To Robert things were now clear. A young man, no doubt seeking to have his freedom secured by the British, who were far less hostile to the interests of Africans than the local population, who thought that a free black man was almost a contradiction in terms, it seemed, had been of use to the British, and so the British, in his hour of need, sought to be of use to him. “I see,” was all Robert needed to say, because he indeed saw, at last, what had driven Sanders to rush to him.
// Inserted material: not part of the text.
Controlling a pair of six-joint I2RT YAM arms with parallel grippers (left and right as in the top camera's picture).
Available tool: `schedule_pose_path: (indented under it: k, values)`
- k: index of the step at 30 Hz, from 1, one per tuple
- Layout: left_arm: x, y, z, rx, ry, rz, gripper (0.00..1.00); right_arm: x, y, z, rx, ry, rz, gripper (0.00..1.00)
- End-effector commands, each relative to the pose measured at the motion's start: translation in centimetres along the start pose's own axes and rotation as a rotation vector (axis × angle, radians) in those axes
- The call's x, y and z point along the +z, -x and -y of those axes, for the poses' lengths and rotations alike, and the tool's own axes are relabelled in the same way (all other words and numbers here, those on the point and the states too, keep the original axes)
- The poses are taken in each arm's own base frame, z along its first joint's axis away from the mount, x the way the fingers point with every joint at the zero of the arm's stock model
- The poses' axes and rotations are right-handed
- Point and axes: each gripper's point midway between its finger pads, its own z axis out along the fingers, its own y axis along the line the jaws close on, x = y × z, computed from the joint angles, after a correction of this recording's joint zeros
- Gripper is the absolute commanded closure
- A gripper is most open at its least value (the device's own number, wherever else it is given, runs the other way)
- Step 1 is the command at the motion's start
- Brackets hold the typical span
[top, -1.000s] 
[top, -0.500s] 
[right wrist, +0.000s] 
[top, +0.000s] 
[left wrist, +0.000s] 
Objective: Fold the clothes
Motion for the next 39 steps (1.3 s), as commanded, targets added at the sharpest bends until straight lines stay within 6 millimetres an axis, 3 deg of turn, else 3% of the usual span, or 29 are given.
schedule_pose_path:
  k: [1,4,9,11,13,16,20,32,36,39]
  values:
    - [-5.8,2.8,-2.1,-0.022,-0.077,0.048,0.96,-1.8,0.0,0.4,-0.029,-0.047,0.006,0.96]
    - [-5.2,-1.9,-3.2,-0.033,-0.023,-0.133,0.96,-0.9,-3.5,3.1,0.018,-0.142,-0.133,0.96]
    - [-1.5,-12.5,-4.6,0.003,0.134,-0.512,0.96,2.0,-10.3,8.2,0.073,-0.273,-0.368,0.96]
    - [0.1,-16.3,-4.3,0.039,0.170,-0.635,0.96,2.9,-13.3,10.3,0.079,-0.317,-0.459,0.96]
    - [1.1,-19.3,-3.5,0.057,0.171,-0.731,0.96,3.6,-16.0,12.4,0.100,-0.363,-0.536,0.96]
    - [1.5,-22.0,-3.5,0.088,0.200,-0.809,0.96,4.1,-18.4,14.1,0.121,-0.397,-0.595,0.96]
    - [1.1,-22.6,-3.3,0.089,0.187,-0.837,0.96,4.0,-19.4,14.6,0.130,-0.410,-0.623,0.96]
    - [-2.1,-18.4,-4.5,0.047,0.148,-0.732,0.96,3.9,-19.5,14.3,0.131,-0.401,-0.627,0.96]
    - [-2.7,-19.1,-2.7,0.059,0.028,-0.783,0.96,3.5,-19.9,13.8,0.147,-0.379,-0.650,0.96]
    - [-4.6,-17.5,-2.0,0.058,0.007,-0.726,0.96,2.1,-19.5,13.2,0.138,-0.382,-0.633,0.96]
Given the temper of the city and its population, every day or night of delay only made it more likely that someone would attempt to take justice into their own hand and, to encourage the local blacks to maintain a properly submissive attitude, put a young man to death who might not have done anything criminal at all, but whose supply of self-dignity in defending himself against violence from a white man, even his father, would be abhorrent to local mores.
Sanders, seeing that Robert was now mentally engaged in the challenging task at hand of taking the case, did not feel it necessary to say anything more as the ship continued on its way to Charleston.